Other Pathways. Case #51/52.
Puffball. now this is a curious film.
It was made in 2006 by Nicolas Roeg, he of such all time celluloid mythology creators such as Performance…
Puffball is a sort of folk-horror film, one that is uneven in tone on various levels while also being somewhat intriguing (and in a way I think that sense of an uneven piece of work with sometimes jarring multi-layered elements has to a degree infused trying to write about it)…
Set in a remote part of the countryside, if I was pushed to describe it briefly I would say it was a television-esque kitchen sink folk-horror film that mixes Grand Designs with the music of Kate Bush and England’s Hidden Reverse.
Hmmm. Curious.
(As an aside, Grand Designs is a British television program where people are often cheered for their “bravery” in paying huge sums of money to have contractors build them homes that often look like slightly soulless corporate research facilities, in say, the middle of swampland.)
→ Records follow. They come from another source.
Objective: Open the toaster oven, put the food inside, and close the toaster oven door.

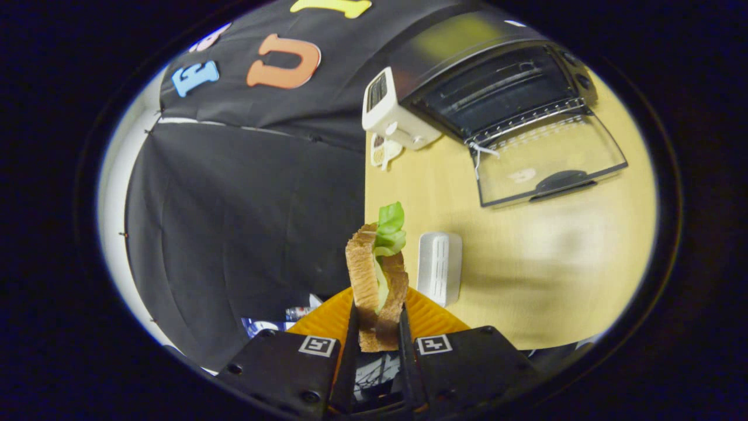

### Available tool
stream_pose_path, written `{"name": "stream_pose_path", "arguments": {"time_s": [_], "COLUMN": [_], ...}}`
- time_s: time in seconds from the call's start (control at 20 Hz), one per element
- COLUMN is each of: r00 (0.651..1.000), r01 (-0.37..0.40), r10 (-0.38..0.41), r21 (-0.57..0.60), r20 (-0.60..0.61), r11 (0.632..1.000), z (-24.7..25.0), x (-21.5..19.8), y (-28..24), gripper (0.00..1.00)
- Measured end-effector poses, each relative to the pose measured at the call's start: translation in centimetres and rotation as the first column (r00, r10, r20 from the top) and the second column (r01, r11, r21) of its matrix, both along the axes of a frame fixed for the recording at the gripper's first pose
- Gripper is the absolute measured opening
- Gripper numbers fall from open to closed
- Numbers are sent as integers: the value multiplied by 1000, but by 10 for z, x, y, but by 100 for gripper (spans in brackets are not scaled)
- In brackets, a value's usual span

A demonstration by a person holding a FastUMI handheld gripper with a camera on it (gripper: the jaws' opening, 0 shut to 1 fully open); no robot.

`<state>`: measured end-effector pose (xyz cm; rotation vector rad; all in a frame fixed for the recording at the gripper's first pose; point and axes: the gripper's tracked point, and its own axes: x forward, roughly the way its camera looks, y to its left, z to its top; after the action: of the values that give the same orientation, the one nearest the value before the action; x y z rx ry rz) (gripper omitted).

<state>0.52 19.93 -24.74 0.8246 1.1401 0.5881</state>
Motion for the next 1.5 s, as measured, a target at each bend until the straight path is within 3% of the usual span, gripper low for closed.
{"name": "stream_pose_path", "arguments": {"time_s": [0.2, 0.45, 0.6, 0.75, 0.95, 1.15, 1.25, 1.5], "r00": [960, 847, 779, 689, 619, 619, 642, 730], "r01": [265, 514, 613, 706, 763, 757, 746, 667], "r10": [-270, -530, -627, -724, -782, -785, -766, -669], "r21": [75, 179, 226, 251, 286, 270, 197, 64], "r20": [78, 48, -10, -28, -65, -7, 42, 141], "r11": [961, 839, 757, 662, 580, 595, 636, 742], "z": [9, -16, -41, -72, -92, -95, -103, -101], "x": [56, 117, 141, 175, 207, 232, 242, 243], "y": [-56, -100, -112, -120, -117, -107, -102, -91], "gripper": [37, 37, 37, 37, 37, 38, 42, 75]}}
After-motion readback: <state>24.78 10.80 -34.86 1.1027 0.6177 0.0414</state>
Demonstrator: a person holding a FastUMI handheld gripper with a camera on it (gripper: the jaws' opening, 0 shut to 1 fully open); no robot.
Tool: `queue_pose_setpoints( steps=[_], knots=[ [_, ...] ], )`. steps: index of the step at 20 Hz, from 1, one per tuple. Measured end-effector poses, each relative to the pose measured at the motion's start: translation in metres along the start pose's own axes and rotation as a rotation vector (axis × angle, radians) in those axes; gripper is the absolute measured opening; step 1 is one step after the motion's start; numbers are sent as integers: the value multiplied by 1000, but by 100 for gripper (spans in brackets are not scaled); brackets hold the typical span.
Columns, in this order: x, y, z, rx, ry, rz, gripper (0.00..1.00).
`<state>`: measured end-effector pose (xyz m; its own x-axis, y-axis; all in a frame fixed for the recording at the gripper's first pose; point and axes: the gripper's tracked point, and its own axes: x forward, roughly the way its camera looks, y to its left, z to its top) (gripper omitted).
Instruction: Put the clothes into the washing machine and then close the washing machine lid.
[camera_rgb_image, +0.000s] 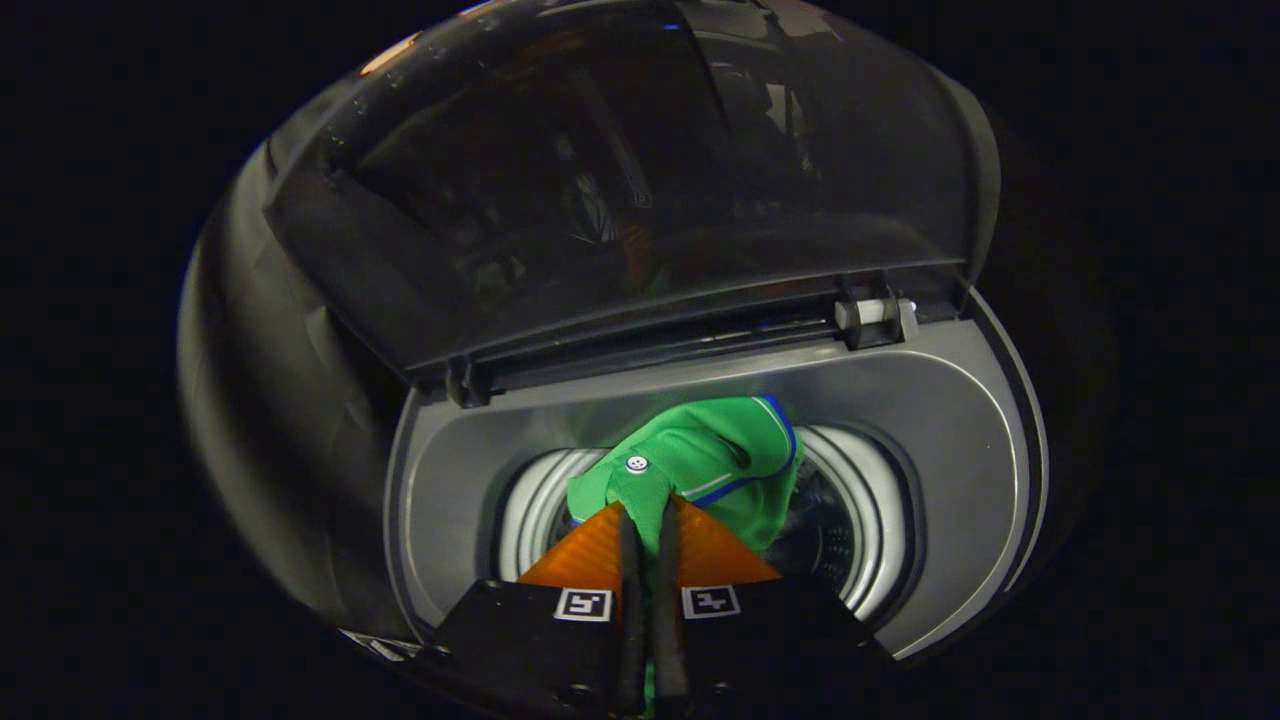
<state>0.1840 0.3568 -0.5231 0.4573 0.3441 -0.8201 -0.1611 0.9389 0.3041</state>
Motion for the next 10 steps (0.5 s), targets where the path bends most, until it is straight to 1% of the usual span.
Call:
queue_pose_setpoints(
  steps=[5, 10],
  knots=[
    [20, -7, -18, -11, 67, -18, 12],
    [30, -12, -24, -4, 110, -35, 12]
  ],
)
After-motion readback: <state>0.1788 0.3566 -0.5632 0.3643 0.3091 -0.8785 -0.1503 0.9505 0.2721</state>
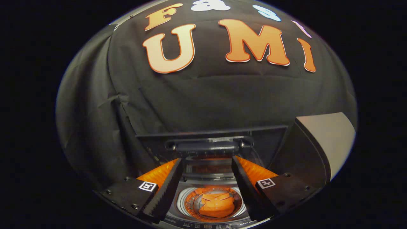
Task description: Put the clothes into the washing machine and then close the washing machine lid.
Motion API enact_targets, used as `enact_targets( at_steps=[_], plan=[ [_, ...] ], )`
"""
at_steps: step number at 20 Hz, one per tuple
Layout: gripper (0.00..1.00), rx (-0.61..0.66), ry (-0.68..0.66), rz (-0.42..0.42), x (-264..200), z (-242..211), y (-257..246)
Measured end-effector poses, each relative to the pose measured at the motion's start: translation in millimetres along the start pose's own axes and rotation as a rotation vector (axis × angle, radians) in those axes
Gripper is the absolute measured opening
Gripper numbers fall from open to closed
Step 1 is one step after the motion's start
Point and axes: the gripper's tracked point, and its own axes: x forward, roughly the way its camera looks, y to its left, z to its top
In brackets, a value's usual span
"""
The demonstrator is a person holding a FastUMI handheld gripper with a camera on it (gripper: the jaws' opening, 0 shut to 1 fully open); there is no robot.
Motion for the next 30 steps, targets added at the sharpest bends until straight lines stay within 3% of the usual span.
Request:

The music to the film starts like something that you would expect a purveyor of experimental sound recordings to be, well, purveying… possibly somewhere like Boomkat or possibly Cold Spring, possibly somebody like Haxxan Cloak… all sinister portents and drones… and veers upwards and outwards, venturing into more normal climes and back again…
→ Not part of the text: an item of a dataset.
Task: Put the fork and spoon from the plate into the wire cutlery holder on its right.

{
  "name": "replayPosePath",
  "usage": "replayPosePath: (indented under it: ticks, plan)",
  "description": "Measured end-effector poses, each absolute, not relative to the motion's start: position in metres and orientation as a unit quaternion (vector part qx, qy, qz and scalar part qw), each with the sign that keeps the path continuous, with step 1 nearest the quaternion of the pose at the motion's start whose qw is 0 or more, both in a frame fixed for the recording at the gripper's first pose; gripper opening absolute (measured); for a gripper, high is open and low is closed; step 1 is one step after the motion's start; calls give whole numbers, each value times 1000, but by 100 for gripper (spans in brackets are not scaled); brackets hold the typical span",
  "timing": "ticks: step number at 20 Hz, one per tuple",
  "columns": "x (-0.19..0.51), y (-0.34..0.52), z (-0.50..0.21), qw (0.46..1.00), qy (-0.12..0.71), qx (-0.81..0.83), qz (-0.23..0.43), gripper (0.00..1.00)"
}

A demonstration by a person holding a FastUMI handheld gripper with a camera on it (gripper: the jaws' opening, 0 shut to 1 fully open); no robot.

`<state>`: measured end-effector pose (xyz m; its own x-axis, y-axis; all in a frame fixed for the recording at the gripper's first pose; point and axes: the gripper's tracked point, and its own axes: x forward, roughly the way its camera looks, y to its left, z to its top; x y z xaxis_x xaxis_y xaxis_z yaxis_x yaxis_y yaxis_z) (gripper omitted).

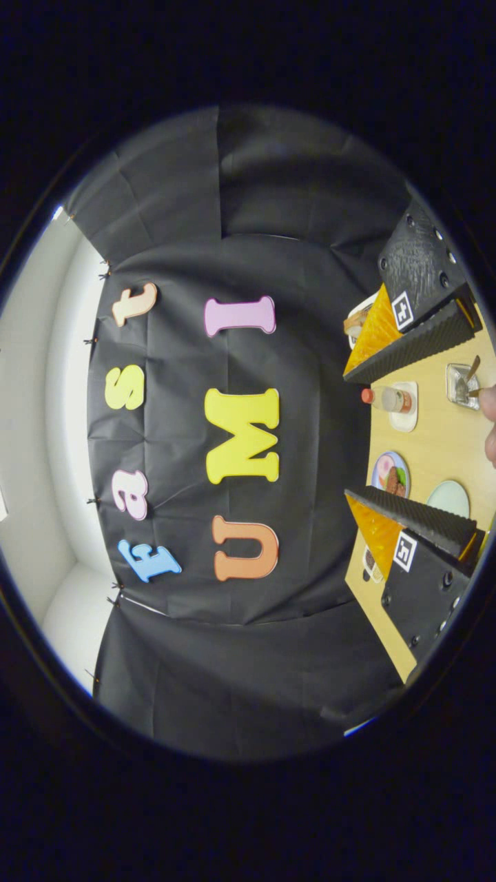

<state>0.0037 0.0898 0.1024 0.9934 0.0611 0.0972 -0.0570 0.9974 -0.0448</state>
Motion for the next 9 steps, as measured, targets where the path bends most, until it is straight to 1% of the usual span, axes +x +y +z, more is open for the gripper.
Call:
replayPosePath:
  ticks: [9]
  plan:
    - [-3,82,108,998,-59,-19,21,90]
Alongside that, new age-ish imagery intermingles with are-they-real or not folkloric/witchery shennanigans, tales of fertility battles, fertility ending and the slick yuppie-ish outsiders gutting and rebuilding a cottage that was the site for extreme local loss in an inappropriately modern, minimalist, over-angled style.
In some ways it feels like the story of the old ways battling with the new, of the arrogance of money and man trying to push out the mud and nature of the land.
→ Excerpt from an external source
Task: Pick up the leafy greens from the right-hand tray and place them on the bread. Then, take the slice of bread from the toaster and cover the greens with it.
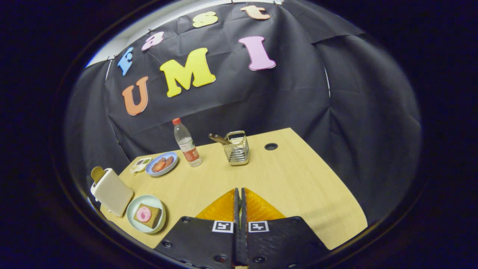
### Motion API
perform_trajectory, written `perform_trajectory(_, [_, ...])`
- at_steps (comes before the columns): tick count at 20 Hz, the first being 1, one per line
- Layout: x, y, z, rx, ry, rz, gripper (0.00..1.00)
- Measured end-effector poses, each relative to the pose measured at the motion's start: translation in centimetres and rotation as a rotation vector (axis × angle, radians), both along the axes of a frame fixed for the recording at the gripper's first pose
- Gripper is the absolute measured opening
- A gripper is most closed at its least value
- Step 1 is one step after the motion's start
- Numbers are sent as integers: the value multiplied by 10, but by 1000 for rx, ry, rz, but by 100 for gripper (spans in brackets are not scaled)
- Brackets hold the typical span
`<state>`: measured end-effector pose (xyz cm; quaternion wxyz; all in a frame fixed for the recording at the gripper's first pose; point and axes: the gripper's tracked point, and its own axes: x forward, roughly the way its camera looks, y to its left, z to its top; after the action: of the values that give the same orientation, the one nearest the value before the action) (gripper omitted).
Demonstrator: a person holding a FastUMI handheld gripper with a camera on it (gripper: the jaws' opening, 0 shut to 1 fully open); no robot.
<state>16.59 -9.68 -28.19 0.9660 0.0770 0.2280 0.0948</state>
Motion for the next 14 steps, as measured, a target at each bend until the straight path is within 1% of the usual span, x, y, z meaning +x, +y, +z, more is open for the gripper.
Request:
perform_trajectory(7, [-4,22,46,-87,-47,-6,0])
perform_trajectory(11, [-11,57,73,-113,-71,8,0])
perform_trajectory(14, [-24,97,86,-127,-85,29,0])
In a way it reminded me of both Robin Redbreast (see Day #127/365), in the sense of the entrapping of an outsider in fertility rites and rituals and the use of a slightly simple man of the land to those ends and In The Dark Half (see Day #21/365) – the way that both films mix social realism with a sense of the otherly in the landscape (although In The Dark Half introduces an understated, undefinable beauty to that gritty realism)…
…Puffball adds a graphic, almost dissolute sexuality to that realism. This is not an easy film in parts, unsettled and unsettling in various ways.
…and at one move removed, it is connected back to early 1970s folk-horror by the appearance of Donald Sutherland… it is but a hop and a skip from him to The Wickerman via Nicolas Roeg’s Don’t Look Now that he was in and which was sent forth as part of a double bill with The Wickerman…
…in this he appears an almost slightly deranged happy old owl (albeit one in respectable business garb)…
…and talking of strigiformes, Puffball also features the owlish late beauty and fascination of previous kitchen sink inhabitant Rita Tushingham, all staring eyes and grasping country ways…
Throughout the film Kate Bush’s Prelude from her album Aerial appears and reappears, the angelic voice of her son and piano playing interconnecting with the themes of the film and its stories of progeny to come and those lost…
…and as I re-watched it, my mind thought of Coil and other such investigators of England’s hidden reverse… so it wasn’t a huge surprise to see that both their music and that of Nurse With Wound featured on the soundtrack…
I find this DVD cover interesting – one of those attempts to make a film appear to be what it is not and to, I assume, appeal to particular demographics and tastes…
…so it has been renamed the more exploitation-ish friendly The Devil’s Eyeball (puffballs are actually large round white fungii, also known by this other name) and the imagery makes it look nearer to a cheap b-movie, teenage friendly take on maybe The Company Of Wolves.
Hmmm. Kate Bush. Folk-horror. Nicolas Roeg. Rita Tushingham. Nurse With Wound. Miranda Richardson. Coil. Folkloric rituals and shennanigans. As I say an uneven, multi-layered, intriguing piece of celluloid.